Incall or outcall? Which girl? What time? Before I had to answer these questions I had to answer society's question how do you morally justify this? Society doesn't give a shit if you wear clothes made in a sweat shop, or carry around a mobile device assembled by a child. Or if you buy a sandwich from a sandwich shop made for you by someone earning 15 times less than Bella, who visited me for one hour. I justified it because I am lonely, but to no one, because I am ashamed.

I studied the feminist debate on sex work at university.

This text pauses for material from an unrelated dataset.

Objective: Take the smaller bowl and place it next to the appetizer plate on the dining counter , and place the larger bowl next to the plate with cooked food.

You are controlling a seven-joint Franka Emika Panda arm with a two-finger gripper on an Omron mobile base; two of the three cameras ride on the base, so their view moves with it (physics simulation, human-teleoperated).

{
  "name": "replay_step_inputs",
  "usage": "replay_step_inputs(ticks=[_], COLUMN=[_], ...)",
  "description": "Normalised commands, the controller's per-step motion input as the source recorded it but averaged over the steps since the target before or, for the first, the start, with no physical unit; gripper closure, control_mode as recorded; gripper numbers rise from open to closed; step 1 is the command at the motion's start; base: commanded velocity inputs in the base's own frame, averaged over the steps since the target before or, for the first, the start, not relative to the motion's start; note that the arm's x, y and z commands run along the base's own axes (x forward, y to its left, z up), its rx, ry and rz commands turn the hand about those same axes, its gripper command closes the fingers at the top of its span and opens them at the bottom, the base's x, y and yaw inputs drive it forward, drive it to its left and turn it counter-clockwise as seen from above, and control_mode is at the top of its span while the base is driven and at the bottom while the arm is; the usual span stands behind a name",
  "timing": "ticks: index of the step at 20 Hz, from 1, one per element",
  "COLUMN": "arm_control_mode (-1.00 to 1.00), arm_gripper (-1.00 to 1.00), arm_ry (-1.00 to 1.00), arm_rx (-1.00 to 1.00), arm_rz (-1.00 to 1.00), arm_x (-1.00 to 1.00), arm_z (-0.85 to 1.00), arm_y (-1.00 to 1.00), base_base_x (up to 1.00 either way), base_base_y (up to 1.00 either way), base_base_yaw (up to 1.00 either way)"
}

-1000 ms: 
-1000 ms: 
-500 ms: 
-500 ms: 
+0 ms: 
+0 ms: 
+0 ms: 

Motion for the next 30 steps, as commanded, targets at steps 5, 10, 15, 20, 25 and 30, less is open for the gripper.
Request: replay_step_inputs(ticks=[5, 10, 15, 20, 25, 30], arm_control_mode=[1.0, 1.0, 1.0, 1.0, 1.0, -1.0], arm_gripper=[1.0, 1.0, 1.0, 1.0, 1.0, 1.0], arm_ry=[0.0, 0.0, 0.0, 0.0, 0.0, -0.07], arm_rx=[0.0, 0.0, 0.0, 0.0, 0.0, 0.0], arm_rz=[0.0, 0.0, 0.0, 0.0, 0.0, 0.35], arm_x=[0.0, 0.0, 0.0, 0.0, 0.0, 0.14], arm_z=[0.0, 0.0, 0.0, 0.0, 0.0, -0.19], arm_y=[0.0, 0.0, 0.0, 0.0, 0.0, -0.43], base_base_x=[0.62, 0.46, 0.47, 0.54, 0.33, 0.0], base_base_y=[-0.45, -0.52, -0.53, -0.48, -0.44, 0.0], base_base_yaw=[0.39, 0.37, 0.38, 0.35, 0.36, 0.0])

In an oversimplified nutshell there's 3 viewpoints. 1) The act of buying and selling sex is the embodiment of patriarchal male control over the female body, 2) labour cannot be separated from the person possessing it, so sex work is as oppressive as other wage labour and 3) sex work can be empowering for women if they can have control in their work. I can sympathise with each view.

I once knew an unqualified 19 year old cunt who was given a supervisory role in a British factory, only because his skin was white. His employees would pay to visit a woman in the back of a van who was driven in for their break.

Free choice is exercised to whichever extent individual circumstances allow.

Bella was a graduate who worked part-time in bank. Bella wouldn't have been in my flat if she could do anything she wanted. If I could do anything I wanted I wouldn't have spent 8 hours today selling ancillary products to aviation companies. Life is shit. I felt morally ok paying to be with Bella but incredibly socially uncomfortable.